Class of 2013 celebrates milestone in a tumultuous year

Ken Watts | 5/24/2013, 3:25 p.m.
As the Class of 2013 marches to strains of Pomp and Circumstance while family and friends roar their approval at ...
Graduates like these at Martin Luther King Jr. High are embarking on new journeys at colleges, universities, vocational schools and the workforce. Photo by Curtis Parker

— As the Class of 2013 marches to strains of Pomp and Circumstance while family and friends roar their approval at graduation ceremonies through May 26, its graduates know a world of new opportunities awaits.

Interim Superintendent Michael Thurmond says it is no easy task these days to earn the right to walk across the graduation stage.

“By graduating high school, our grads have carved a path for their future far brighter than if they hadn’t walked across the stage,” he writes in a graduation message to the class. “The skills they used to earn that diploma – hard work and determination – are the same skills they can apply to excel in a college career, in honing a new skill or going to work at a new job.”

The senior class sizes ranged from as few as six at Margaret Harris Comprehensive to 401 at Lakeside High. Altogether, 5,771 are up for high school diplomas and certificates this year, down from 5,932 seniors in 2012.

Just three years ago, DeKalb’s senior class was 6,130.

The final number of 2013 seniors who will get diplomas wasn’t available at press time Thursday.

The class departs the DeKalb School System at a time of great turmoil.

The district is entering its sixth month on accreditation probation, placed there by its accrediting agency – the Southern Association of Colleges and Schools – for governance and other issues.

Six of nine members of the School Board who are releasing their diplomas this week were appointed by Gov.
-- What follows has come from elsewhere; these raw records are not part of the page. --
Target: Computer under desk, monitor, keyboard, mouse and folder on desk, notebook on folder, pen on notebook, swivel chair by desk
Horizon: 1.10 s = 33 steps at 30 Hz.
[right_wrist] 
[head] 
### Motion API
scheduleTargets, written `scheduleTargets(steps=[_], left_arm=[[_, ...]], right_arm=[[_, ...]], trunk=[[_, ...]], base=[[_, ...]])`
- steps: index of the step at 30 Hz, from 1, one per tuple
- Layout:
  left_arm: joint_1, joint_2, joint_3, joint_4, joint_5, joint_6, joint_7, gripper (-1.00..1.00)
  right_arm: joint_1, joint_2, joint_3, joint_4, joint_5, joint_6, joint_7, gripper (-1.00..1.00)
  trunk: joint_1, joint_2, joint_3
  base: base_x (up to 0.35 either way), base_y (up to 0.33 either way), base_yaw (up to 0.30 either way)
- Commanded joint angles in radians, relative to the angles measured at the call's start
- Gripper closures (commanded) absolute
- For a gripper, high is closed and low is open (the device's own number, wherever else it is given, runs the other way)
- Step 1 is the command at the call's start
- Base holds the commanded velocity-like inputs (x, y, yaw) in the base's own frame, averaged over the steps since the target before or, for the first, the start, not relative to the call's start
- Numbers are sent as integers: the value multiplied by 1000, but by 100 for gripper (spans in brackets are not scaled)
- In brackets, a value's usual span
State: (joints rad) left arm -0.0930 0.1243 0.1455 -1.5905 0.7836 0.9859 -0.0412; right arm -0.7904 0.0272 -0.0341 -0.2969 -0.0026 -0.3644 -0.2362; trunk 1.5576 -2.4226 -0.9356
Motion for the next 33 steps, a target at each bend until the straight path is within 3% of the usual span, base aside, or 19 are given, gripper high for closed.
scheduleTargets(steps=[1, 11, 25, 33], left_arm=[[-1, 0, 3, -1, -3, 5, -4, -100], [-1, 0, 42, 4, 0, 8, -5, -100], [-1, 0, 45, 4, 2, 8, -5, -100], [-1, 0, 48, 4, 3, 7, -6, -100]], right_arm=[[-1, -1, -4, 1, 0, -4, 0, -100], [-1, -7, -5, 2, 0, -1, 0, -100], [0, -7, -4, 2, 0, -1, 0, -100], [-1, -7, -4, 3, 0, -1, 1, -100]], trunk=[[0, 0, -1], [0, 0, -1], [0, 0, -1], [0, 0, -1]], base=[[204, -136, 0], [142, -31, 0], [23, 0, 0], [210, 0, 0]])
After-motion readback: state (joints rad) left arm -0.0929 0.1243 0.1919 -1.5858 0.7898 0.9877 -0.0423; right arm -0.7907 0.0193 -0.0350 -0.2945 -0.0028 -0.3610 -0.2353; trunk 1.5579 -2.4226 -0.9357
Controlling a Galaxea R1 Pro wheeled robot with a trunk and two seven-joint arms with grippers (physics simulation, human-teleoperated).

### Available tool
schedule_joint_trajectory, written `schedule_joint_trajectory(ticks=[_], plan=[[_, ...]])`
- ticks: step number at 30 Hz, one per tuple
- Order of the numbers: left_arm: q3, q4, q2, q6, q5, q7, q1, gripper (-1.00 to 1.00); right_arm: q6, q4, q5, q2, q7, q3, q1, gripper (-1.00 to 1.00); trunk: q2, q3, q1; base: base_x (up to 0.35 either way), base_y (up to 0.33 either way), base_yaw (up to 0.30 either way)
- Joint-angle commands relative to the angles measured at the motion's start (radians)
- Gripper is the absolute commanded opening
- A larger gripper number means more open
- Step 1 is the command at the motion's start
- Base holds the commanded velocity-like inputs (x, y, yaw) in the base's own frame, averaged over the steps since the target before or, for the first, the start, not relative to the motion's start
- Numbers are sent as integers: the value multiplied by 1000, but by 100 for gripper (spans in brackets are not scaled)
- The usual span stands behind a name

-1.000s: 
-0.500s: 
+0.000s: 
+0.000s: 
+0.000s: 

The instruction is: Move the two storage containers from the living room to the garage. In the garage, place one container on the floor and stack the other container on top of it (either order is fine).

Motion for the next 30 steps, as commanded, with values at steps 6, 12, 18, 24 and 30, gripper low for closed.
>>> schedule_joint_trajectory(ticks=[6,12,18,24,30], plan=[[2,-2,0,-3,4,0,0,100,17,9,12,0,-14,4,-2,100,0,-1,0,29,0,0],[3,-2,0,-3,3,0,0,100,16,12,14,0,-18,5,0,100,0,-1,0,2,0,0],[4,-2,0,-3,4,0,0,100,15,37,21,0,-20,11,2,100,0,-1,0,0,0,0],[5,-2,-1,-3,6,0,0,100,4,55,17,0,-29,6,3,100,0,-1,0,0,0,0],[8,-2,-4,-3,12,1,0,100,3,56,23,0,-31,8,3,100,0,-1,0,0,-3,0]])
Nathan Deal, while the district’s elected board members removed from office by Deal are awaiting word on their fate.

As in the past, there are compelling stories of personal triumph over adversity among this year’s graduates such as Southwest DeKalb’s Coreyonna Welch who battled ovarian cancer to complete her senior year, rise to the top of her class, and become valedictorian.

And there’s Stone Mountain’s valedictorian Cyrianne Keutcha who spoke little English when she arrived in DeKalb from Cameroon with her family just four years ago but is now top of her class with a 3.987 GPA.

As the graduates, their families and friends pack stadiums, colleges and the Georgia Dome for one of life’s most important milestones, they will be challenged by their class valedictorians and salutatorians, high-profile speakers from business and government, elected officials, and Deal to make the best of the opportunities ahead.

In her valedictory speech at their May 26 graduation at the Georgia Dome, Southwest DeKalb High magnet valedictorian Brittany Williams says she will tell her classmates that it’s time to get more focused.

“Graduation is just the beginning of the rest of our lives,” she said. “We’re responsible for making our own decisions now and we won’t have our parents to hold our hands anymore.”

Willie James Moody, Miller Grove’s valedictorian, will tell his classmates that success depends on much more than hard work.

“They have to have the ‘will’ and the ‘hunger’ that drives them forward and makes it possible to achieve goals,” he said.